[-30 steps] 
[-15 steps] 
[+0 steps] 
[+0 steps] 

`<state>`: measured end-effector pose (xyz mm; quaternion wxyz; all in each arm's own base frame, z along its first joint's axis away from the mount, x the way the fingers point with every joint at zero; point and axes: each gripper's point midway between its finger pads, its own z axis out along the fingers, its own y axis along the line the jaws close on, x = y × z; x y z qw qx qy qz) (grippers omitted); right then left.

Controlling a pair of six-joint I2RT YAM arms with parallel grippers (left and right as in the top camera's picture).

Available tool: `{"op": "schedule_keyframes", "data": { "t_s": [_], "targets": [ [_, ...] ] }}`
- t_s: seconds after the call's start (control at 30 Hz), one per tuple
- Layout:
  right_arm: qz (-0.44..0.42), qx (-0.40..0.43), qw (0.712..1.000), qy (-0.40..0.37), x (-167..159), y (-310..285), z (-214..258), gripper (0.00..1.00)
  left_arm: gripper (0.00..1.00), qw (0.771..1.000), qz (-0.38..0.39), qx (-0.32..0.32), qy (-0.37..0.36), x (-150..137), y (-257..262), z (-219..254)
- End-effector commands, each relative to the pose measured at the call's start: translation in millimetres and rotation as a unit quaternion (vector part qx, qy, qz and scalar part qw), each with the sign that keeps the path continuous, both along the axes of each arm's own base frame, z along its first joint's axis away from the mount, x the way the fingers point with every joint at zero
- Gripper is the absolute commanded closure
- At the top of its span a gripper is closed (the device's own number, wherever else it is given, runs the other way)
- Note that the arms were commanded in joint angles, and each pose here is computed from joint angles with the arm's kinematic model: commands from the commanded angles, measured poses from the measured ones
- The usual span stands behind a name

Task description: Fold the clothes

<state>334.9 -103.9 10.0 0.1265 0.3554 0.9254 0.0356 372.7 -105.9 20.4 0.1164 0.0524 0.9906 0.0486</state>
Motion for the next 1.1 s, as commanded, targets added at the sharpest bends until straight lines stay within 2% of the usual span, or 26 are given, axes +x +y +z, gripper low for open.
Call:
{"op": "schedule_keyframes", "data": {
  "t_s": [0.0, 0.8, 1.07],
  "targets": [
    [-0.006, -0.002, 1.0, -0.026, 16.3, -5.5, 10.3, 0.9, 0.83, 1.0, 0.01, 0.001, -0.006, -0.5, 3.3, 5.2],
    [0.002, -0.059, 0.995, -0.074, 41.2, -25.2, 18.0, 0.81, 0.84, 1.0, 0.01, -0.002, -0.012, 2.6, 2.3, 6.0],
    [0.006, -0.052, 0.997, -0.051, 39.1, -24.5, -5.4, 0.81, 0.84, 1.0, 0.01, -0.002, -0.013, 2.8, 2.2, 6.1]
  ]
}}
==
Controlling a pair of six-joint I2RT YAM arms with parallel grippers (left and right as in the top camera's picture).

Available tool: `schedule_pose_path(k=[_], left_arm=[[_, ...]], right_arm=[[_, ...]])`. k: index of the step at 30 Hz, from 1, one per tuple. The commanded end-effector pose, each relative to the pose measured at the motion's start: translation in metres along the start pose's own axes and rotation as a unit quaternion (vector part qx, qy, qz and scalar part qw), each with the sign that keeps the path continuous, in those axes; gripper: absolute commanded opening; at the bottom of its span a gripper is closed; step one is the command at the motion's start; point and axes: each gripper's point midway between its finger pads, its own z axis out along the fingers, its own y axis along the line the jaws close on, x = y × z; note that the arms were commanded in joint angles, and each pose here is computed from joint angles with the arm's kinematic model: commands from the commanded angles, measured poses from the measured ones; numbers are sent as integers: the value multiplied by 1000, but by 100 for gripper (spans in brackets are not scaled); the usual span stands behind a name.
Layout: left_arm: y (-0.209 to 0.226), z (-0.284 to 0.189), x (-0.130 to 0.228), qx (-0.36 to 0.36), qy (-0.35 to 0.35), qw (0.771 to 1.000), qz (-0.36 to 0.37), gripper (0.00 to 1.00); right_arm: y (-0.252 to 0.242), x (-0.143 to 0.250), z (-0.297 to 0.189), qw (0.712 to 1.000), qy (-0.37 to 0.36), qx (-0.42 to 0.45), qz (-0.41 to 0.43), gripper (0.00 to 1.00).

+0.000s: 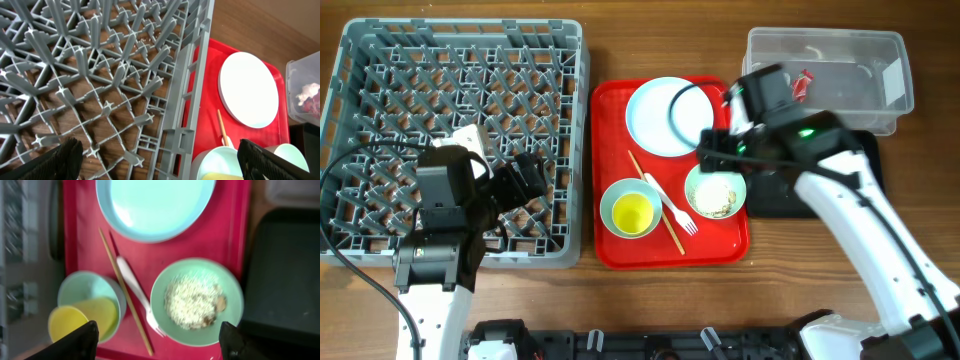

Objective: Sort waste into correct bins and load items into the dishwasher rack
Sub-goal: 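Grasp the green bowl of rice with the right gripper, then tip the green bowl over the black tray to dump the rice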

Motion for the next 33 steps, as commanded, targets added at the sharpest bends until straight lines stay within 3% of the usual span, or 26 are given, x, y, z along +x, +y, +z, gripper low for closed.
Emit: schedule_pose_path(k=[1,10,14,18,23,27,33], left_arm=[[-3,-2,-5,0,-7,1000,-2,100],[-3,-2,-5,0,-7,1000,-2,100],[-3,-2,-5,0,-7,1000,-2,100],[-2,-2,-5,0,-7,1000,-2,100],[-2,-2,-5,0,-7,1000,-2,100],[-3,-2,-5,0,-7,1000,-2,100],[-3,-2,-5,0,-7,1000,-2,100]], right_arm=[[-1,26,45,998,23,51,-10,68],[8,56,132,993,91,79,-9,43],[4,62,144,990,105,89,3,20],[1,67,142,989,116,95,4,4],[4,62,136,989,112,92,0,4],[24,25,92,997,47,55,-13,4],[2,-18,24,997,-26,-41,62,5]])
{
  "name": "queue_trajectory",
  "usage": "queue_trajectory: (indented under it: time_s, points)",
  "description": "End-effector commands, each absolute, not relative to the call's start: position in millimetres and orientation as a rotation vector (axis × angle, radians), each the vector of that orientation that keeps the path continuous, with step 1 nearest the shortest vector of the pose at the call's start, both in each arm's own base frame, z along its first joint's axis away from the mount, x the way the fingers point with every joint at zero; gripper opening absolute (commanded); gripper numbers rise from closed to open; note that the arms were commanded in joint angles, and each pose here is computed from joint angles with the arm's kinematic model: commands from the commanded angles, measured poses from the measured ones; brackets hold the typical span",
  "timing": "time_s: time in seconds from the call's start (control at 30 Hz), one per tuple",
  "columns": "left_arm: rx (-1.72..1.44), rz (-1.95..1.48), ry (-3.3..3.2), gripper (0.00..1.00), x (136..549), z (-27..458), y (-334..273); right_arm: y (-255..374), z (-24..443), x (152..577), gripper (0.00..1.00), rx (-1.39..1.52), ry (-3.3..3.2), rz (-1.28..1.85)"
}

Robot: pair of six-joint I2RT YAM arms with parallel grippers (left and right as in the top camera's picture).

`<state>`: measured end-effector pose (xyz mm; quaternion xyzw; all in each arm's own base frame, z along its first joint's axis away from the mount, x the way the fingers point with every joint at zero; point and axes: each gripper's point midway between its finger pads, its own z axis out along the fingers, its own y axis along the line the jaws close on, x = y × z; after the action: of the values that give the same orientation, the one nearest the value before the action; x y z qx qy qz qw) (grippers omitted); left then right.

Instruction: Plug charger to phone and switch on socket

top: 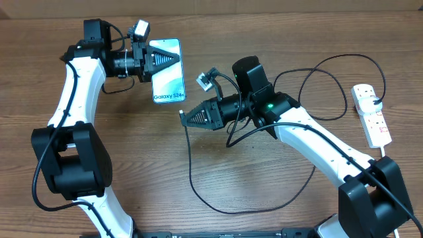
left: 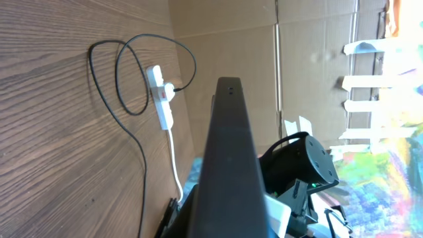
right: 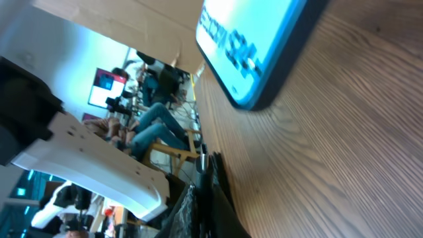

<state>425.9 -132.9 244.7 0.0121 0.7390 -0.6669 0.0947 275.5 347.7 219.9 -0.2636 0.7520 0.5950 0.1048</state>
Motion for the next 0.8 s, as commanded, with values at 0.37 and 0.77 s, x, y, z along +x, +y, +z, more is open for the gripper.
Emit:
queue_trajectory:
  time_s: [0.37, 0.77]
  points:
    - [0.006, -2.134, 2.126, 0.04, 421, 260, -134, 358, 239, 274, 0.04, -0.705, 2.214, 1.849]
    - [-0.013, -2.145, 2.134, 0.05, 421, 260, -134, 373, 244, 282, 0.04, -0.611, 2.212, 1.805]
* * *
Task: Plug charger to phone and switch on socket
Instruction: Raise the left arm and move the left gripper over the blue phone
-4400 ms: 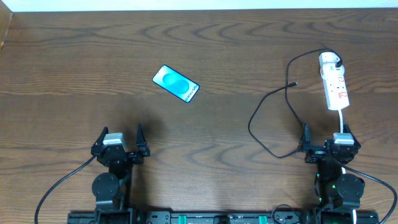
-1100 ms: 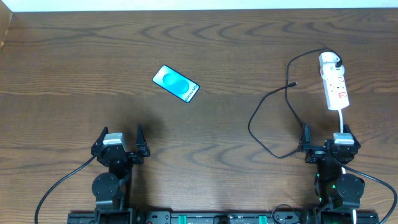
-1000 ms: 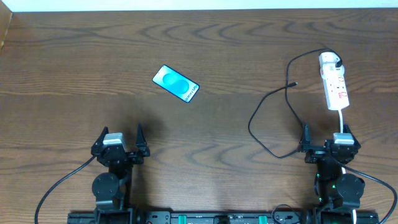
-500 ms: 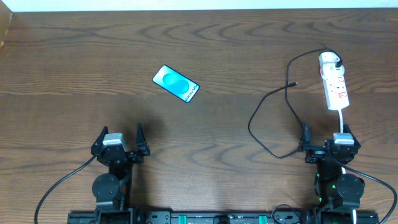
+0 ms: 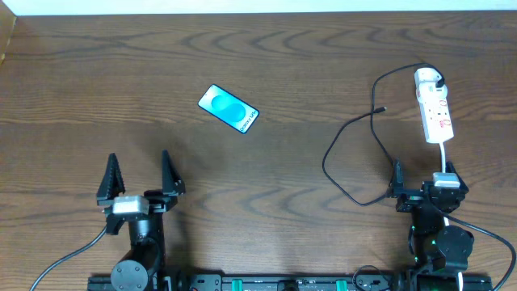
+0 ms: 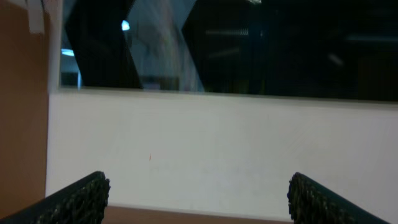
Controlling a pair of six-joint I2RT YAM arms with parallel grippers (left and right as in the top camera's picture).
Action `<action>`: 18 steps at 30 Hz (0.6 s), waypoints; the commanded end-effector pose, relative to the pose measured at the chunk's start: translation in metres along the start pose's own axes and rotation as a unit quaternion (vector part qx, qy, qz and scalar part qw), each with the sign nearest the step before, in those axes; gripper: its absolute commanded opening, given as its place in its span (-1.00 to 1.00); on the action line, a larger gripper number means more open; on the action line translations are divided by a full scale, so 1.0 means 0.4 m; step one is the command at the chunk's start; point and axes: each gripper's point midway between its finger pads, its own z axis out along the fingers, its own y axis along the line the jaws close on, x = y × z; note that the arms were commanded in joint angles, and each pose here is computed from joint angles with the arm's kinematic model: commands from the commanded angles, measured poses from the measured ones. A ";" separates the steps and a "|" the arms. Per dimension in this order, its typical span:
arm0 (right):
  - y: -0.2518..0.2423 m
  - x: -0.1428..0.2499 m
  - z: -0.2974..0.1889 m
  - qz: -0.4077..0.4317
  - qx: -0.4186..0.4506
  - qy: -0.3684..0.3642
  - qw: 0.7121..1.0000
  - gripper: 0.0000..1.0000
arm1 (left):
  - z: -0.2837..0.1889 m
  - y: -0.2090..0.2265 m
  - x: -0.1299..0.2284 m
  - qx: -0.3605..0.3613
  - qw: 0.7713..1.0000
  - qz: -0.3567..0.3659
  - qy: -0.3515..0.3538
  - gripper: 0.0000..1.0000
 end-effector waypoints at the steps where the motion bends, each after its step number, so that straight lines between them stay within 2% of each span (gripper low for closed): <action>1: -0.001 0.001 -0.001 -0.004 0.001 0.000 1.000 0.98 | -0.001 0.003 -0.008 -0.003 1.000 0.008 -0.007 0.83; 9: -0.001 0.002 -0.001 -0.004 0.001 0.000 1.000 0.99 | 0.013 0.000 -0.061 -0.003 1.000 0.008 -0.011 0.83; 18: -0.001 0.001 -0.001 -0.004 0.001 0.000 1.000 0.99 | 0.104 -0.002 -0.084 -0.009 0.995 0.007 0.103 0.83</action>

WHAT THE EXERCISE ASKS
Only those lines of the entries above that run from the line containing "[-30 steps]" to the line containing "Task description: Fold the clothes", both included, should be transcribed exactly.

TASK ANSWER
[-30 steps] 
[-15 steps] 
[+0 steps] 
[+0 steps] 

`<state>`: measured end-effector pose (xyz mm; quaternion wxyz; all in each arm's own base frame, z along its first joint's axis away from the mount, x the way the fingers point with every joint at zero; point and axes: each gripper's point midway between its finger pads, its own z axis out along the fingers, its own y axis along the line the jaws close on, x = y × z; x y z qw qx qy qz) (grippers omitted); right then left.

Controlling a pair of six-joint I2RT YAM arms with parallel grippers (left and right as in the top camera's picture).

Available tool: `{"op": "schedule_keyframes", "data": { "t_s": [_], "targets": [ [_, ...] ] }}`
- t_s: seconds after the call's start (control at 30 Hz), one per tuple
- Layout:
  right_arm: qz (-0.44..0.42), qx (-0.40..0.43), qw (0.712..1.000), qy (-0.40..0.37), x (-167..159), y (-310..285), z (-214..258), gripper (0.00..1.00)
  left_arm: gripper (0.00..1.00), qw (0.771..1.000), qz (-0.38..0.39), qx (-0.32..0.32), qy (-0.37..0.36), x (-150..137), y (-257..262), z (-219..254)
- End-effector commands, each relative to the pose measured at the call's start: translation in millimetres and rotation as a unit quaternion (vector part qx, qy, qz and scalar part qw), each with the sign that keeps the path continuous, both along the axes of each arm's own base frame, z along its first joint's axis away from the mount, x the way the fingers point with every joint at zero
- Gripper is the absolute commanded closure
- At the top of its span a gripper is closed (the device's own number, wherever else it is given, runs the other way)
- Note that the arms were commanded in joint angles, and each pose here is computed from joint angles with the arm's kinematic model: commands from the commanded angles, measured poses from the measured ones
- The usual span stands behind a name

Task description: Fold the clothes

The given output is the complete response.